Со мной ясно. Но как быть с остальными? Как установить, сколько им осталось жить? Попытаюсь за несколько дней собрать о них хоть какие-то данные, необходимые для Люсинды. Сделать это лучше всего через известную Ору Дерви. Слышал, что у нее собраны медицинские карточки на очень многих людей.

Кто же следующий? Один из злейших врагов человечества – Ив Соич, чьей волей возник Акватаун. Имант рассказывал, что Соич самолично обнаружил на дне моря узкую глубоководную впадину, на дне которой и был воздвигнут подводный город.

Увы, карточку Соича мне раздобыть не удалось. Пришлось пойти по другому пути – посчитать время существования Акватауна. Соича не оторвать от его детища, он почти не покидает Акватауна. Погибнет подводный город – погибнет и Соич. Я достал об Акватауне все данные, какие только сумел, и Люсинда распорядилась ими наилучшим образом. Проходка шахты должна быть завершена через два года. Однако Люсинда, учтя принятые темпы проходки, производительность машин и даже такой фактор, как организаторский талант Соича, о котором я ей тоже рассказал, выдала более точный срок завершения проходки – полтора года. Сооружение, по мнению Люсинды, непрочно, несмотря на кажущуюся безопасность. Наибольшая опасность возникнет, когда проходка будет близка к завершению. Жаль мне Акватаун. Но пусть гибель немногих заставит одуматься остальных, остановит из перед пропастью…»

Рина читала дальше.

«Для некоторых мне не удалось собрать данных, по которым Люсинда могла бы вычислить время жизни. Решил: писать им буду тоже, угрожая смертью, но срок гибели не укажу.
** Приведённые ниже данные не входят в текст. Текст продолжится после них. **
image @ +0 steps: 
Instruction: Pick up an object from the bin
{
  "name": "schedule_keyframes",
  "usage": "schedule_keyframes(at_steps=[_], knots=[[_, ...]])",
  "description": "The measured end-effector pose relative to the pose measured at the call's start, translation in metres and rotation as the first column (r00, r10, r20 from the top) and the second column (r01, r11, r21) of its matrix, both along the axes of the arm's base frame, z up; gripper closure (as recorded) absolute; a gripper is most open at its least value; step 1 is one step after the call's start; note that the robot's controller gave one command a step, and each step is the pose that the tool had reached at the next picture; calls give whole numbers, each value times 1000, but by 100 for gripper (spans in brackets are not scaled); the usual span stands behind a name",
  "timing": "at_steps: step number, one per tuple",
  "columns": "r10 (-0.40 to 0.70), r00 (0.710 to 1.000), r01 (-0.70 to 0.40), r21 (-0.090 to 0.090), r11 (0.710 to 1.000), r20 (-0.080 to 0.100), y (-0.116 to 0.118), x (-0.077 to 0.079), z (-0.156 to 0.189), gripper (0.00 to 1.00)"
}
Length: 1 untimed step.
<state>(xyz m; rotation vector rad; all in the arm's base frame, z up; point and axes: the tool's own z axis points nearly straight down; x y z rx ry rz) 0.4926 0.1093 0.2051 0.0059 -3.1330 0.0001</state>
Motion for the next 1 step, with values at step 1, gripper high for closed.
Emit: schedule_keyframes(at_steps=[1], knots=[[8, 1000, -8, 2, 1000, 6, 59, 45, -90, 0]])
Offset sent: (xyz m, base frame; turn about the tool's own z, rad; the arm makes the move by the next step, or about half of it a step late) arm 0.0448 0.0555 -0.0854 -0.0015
Тяжко мне, тяжко… В глазах красные пятна, словно огненная гвоздика. Гвоздика? Гвоздика! Идея: к каждому письму приложить по цветку гвоздики. Просто так. Бессмысленно? Тем вернее подействует угроза. Где я видел ее? Гвоздику. Много гвоздики. Целый холм, обрызганный кровью. Ах, ну конечно же на клумбе, перед главным корпусом.

…Сегодня вечером, когда сотрудники разошлись, не поленился и нарвал охапку чудесной гвоздики. Имант будто чует что-то. Его вопросы выводят из себя. Еле дождался, пока он уйдет. Последними ушли Барк с Шеллой. Кажется, у них что-то намечается. Дай-то бог. Шелла славная женщина. Но что толку, если мир завтра может провалиться в тартарары?

Все, что могла, Люсинда просчитала. Два дня ушло у меня на составление списка тех, кому необходимо послать гвоздику. Чем больше писем, тем лучше. Целая пачка гвоздики пойдет в Акватаун.

Отправлять все письма залпом не годится. Надо делать это постепенно, чтобы общий страх нарастал во времени. Когда умру, посылать письма будет Робин: я его соответственно запрограммирую. Никому не придет в голову проверять робота…»

Рина медленно опустила записную книжку.

Робин не шевелился.

– Ты все письма разослал? – спросила Рина.

– Нет.

– Почему?

– Энергия кончилась.

– Где остальные письма?

Вместо ответа Робин медлительно распахнул на груди дверцу, на пол упала толстая пачка писем. Рина наугад подняла одно. – «Рине Ленц», – тихо повторила она адрес, четко отпечатанный на конверте. Потом надорвала пакет. Оттуда выпал засохший цветок гвоздики.

Прочесть письмо, адресованное ей Гуго, Рина не успела, – Робин с грохотом упал на пол. Это был конец.

Рина опустилась на стул, закрыла глаза, ей живо представилось, как больной, полубезумный Гуго возится с Люсиндой, весь в плену захватившей его идеи.

Многое стало теперь ей понятно. И частые поездки Гуго к Оре Дерви, и поведение Гуго в последние месяцы.

Дело медиков теперь – разобраться, было ли на самом деле какое-то излучение, поразившее Ленца, или он пал жертвой шока, вызванного взрывом установки.

Ей же суждено одно – горькое одиночество, которое даже Робин не скрасит.

Арно Камп ехал на службу в подземке. С некоторых пор он снова вернулся к прежней своей демократической привычке – пользоваться общественным транспортом. Кампу повезло – едва он вошел в вагон, на скамье освободилось местечко.

Сидевший рядом развернул свежую газету. Камп заглянул через плечо соседа. В глаза бросилась шапка через всю полосу: «Молодой ученый Имант Ардонис впервые в истории физики расщепил кварки».